Los capítulos noveno y décimo examinan respectivamente el descenso de Cristo a los infiernos y su resurrección de la muerte. En el primero de estos dos capítulos hago una comparación de la teología de Hans Urs von Balthasar y la de Tomás de Aquino con respecto al tema del descenso a los infiernos. ¿Cuáles son las motivaciones claves que subyacen en las teologías de cada uno de ellos? ¿Cómo entienden la separación del alma y del cuerpo que ocurre en la muerte? ¿Qué es el «infierno» en cada caso y qué función soteriológica parece tener el descenso a él? En este capítulo sostengo que la ausencia en Balthasar de una doctrina clara sobre el alma inmaterial afecta su explicación de este misterio de manera grave. El descenso a los infiernos viene a ser algo transtemporal o ahistórico. Por otra parte, el Aquinate tiene una doctrina mucho más profunda y coherente sobre el descenso de Cristo a los infiernos, que le permite atribuir a este misterio una función soteriológica tradicional de relevancia universal, de modo particular con aquellos que murieron en estado de gracia antes de la existencia histórica de Cristo como hombre.

El capítulo décimo concluye este estudio de la vida histórica de Cristo considerando el misterio de su resurrección de la muerte. ¿Qué significa decir que Jesús no solo volvió de la muerte, sino también que, después de la muerte, ha experimentado la reconciliación del cuerpo con el alma y que su cuerpo ha sido transformado en un estado glorioso y resucitado? ¿En qué sentido la resurrección revela la perfecta humanidad y divinidad de Cristo?

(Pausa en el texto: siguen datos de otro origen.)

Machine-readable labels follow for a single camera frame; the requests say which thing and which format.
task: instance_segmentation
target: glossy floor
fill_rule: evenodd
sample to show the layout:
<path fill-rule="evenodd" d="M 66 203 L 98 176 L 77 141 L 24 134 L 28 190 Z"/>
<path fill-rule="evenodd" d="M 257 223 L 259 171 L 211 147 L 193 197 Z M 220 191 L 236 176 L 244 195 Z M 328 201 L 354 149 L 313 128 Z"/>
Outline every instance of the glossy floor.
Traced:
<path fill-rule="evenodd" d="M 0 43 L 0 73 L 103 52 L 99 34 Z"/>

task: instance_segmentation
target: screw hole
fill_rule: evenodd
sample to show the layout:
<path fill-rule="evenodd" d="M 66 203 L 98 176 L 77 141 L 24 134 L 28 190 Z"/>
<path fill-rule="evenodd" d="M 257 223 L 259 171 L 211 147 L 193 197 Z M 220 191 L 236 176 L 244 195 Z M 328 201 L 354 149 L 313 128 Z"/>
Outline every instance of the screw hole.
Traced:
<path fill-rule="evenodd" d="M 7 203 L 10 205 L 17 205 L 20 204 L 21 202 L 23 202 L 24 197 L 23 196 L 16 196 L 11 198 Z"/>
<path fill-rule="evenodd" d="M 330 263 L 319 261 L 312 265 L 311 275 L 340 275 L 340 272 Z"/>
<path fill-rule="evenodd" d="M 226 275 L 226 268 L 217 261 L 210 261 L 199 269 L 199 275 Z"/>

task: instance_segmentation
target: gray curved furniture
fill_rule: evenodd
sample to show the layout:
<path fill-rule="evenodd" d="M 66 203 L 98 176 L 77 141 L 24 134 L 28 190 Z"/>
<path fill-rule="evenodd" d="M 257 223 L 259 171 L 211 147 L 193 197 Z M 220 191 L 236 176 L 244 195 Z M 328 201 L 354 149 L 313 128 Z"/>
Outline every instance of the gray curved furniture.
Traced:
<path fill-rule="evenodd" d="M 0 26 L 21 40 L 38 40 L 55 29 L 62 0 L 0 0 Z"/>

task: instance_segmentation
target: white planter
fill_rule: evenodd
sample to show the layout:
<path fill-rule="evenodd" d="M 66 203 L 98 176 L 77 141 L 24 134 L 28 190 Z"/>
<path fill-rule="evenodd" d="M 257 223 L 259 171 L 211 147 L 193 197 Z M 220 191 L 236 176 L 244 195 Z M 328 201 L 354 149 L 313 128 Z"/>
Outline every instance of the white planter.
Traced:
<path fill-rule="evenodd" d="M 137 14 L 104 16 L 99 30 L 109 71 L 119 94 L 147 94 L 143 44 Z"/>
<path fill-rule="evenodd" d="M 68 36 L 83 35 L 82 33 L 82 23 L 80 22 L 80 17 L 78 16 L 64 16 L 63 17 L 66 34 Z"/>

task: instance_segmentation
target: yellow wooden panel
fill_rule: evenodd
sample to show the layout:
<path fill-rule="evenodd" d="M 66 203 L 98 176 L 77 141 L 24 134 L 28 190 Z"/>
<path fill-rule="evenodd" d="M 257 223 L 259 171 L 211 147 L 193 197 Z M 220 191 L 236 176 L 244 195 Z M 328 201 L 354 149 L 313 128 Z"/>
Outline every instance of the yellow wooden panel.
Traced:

Aquí entro en discusión con dos teologías modernas muy influyentes. Por una parte, está la teología de Rudolph Bultmann sobre la resurrección que pretende desmitologizar dicho evento, eliminando cualquier referencia física a la resurrección de Jesús. Por otra, la teología de Karl Rahner considera la muerte como la total aniquilación de la persona humana (cuerpo y alma) y la resurrección como una suerte de total recreación de la persona que sigue inmediatamente a la muerte (la llamada teoría de la muerte-en-la-resurrección). Joseph Ratzinger ofrece críticas importantes a ambos modos de pensar, recurriendo en particular a la teoría hilemórfica de Tomás de Aquino. Por eso en este capítulo sigo a Ratzinger al momento de entrar en la escatología de Tomás de Aquino. ¿Cómo ilumina la resurrección de Cristo el sentido de la condición humana? ¿Cómo se revela Cristo como Hijo de Dios a través de la resurrección de su humanidad?